21fév 2008
Sitja et Fa sont dans une galère
00:00 - Par Fabrice THOMAS - 2008
A lire dans l’Hebdo Catalan : “Les révélations d’un homme laminé“. Stéphan Antonio, ancien gérant de l’agence de publicité Excalibur, raconte comment, en utilisant les marchés publics de la ville de Canet en Roussillon, Michel Sitja (alors chef de cabinet du maire) et le couple Boucher (Sandra Boucher est conseillère municipale) l’ont dépossédé de son entreprise. Rebaptisée “Cible“ l’agence à pour gérant Patrice Boucher et Philippe Delattre (conjoint de Michel Sitja). Au passage de nombreuses irrégularités sur les marchés publics auraient été commises.
Ces graves accusations surviennent en pleine campagne électorale, Michel Sitja est candidat à la mairie et sur le canton d’Amélie. Mais cela fait des mois que Stéphan Antonio fait le tour des rédactions. Toutes connaissent son dossier. Aujourd’hui, il y a cet interview, mais il manque une enquête journalistique qui validerait ou invaliderait ces graves accusations. Conscient de ses responsabilités, le directeur de L’hebdo Catalan a étudié le dossier avant de prendre la décision de faire l’interview de Stéphan Antonio. A notre avis, cet homme n’a rien d’un mythomane.
Nous attendons la réponse de Michel Sitja. Peut-être dans les colonnes de L’hebdo Catalan. Nous vous tiendrons au courant.
Où va Serge Fa ? Va t’il démissionner de son mandat de conseiller général quinze jours avant le premier tour des élections cantonales ?
Serge Fa, s’il tient à sa réputation de probité et de droiture ne doit pas seulement démissionner de son mandat de conseiller général. Il est souhaitable qu’il quitte la présidence de l’office HLM de la ville de Perpignan et surtout ne sollicite aucun nouveau mandat dans ce secteur, afin de couper court aux désagréables bruits qui circulent déjà.
Nous n’osons pas imaginer son élection à la présidence d’un important organisme régional avec le concours de Bourquin. Considérons cela comme improbable, hautement improbable. C’est seulement en Sicile que de telles choses se produisent.
A lire dans La Semaine du Roussillon, un excellent dossier « 1998-2008 » 10 ans de bourquinisme.
Raymond Faura, 30 ans, militant catalaniste particulièrement actif dans le monde associatif est candidat indépendant sur le canton du centre ville. Il édite un journal de campagne qui s’adresse particulièrement aux jeunes. La qualité de sa démarche mérite un score honorable qui l’encourage à poursuivre. Mais pourquoi colle t’il des autocollants sur le mobilier urbain ? Imaginons que tous les autres candidats fassent comme lui, sur tous les cantons.
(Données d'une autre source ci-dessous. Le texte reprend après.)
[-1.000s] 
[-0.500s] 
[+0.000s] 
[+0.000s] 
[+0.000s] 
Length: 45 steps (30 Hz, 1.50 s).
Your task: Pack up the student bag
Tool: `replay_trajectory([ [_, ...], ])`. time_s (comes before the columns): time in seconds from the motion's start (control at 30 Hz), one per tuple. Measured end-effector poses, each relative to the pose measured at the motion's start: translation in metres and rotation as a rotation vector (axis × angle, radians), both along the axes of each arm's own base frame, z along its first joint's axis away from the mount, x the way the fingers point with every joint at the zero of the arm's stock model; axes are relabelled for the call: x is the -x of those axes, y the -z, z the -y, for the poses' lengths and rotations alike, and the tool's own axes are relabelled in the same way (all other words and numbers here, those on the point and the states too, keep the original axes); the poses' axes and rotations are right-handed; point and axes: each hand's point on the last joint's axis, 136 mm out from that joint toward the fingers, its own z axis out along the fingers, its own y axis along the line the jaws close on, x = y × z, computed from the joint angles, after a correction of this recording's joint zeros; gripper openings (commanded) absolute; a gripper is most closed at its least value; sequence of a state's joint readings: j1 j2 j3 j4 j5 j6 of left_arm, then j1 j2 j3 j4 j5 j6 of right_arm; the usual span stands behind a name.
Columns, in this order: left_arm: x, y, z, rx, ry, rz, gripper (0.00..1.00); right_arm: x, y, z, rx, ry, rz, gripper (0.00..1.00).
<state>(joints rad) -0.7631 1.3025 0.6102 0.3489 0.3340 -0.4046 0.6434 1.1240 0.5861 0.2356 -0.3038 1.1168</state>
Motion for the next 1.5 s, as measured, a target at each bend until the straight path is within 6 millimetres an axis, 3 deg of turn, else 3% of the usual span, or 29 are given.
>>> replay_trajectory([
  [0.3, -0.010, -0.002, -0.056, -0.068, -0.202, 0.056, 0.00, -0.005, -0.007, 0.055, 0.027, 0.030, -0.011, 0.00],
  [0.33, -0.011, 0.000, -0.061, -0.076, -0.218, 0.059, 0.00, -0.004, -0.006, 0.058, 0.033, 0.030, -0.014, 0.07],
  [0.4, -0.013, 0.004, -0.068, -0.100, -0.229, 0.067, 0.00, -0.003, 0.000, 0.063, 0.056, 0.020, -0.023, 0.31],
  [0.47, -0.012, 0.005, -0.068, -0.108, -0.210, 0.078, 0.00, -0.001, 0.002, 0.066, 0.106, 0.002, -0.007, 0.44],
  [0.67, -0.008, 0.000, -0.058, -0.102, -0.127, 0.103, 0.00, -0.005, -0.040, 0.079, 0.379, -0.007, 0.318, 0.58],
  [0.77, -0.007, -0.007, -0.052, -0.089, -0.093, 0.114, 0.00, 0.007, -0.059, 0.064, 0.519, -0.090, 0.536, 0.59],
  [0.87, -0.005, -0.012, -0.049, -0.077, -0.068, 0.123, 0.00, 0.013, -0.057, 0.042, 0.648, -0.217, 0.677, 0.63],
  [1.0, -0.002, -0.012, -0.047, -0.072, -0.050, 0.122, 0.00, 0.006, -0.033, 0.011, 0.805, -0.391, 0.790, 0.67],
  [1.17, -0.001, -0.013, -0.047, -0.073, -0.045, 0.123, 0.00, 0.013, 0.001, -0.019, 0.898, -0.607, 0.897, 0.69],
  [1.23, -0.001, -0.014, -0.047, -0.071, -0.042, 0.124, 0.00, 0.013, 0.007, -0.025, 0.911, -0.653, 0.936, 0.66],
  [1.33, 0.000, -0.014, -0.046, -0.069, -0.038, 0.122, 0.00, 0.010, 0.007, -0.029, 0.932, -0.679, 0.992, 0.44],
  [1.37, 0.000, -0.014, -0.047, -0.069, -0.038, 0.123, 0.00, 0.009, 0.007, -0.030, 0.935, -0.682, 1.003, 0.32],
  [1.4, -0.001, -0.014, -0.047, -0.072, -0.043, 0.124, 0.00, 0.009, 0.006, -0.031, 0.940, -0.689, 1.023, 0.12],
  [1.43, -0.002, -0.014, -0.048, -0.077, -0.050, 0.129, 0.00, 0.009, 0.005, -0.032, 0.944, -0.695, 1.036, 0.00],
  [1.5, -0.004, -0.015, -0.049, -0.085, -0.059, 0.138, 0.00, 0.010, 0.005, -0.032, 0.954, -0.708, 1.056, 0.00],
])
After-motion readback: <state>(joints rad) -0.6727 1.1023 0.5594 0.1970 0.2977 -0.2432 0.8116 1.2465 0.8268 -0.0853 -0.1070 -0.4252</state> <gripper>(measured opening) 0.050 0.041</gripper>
Petit tour dans les permanences électorales des candidats aux municipales de Perpignan. Chez Alduy, pas un mot sympa, même pas on te regarde la figure, mais on repart avec le journal de campagne demandé. Chez Amiel Donat : porte close. Chez Codognès, au siège de la CDC, parti catalaniste, il y a bien des photos de la tête de liste sur la porte, mais celle-ci passée, il n’y a plus que des tracts de CDC. On demande le journal de campagne à la dame à l’accueil, elle nous emmène dans une salle où deux militantes nous donnent gentiment une partie de la documentation, mais elles n’ont pas tout ici. « J’en ai dans le coffre de ma voiture », laisse tomber l’une d’entre elle sans aller plus loin. Bref, on ne vous encourage pas trop à aller dans ces permanences. Celles du Modem, du FN, de la LCR 100% à gauche sont sûrement plus accueillantes… Mais comme on n’y est pas allé.
La liste conduite par René Olive, maire sortant de Thuir, a sorti un journal au format tabloïd de 8 pages entièrement consacré à un bilan de mandat détaillé et chiffré. Son opposition ne manquera sans doute pas d’y répondre. Le compte-rendu de mandat devrait aller de soi, sinon être obligatoire. Hors, c’est une pratique assez peu répandue. Une suggestion pour nos confrères qui en ont les moyens rédactionnels : ressortir les engagements des municipales de 2001 et dire ce qui a été tenu et ce qui ne l’a pas été.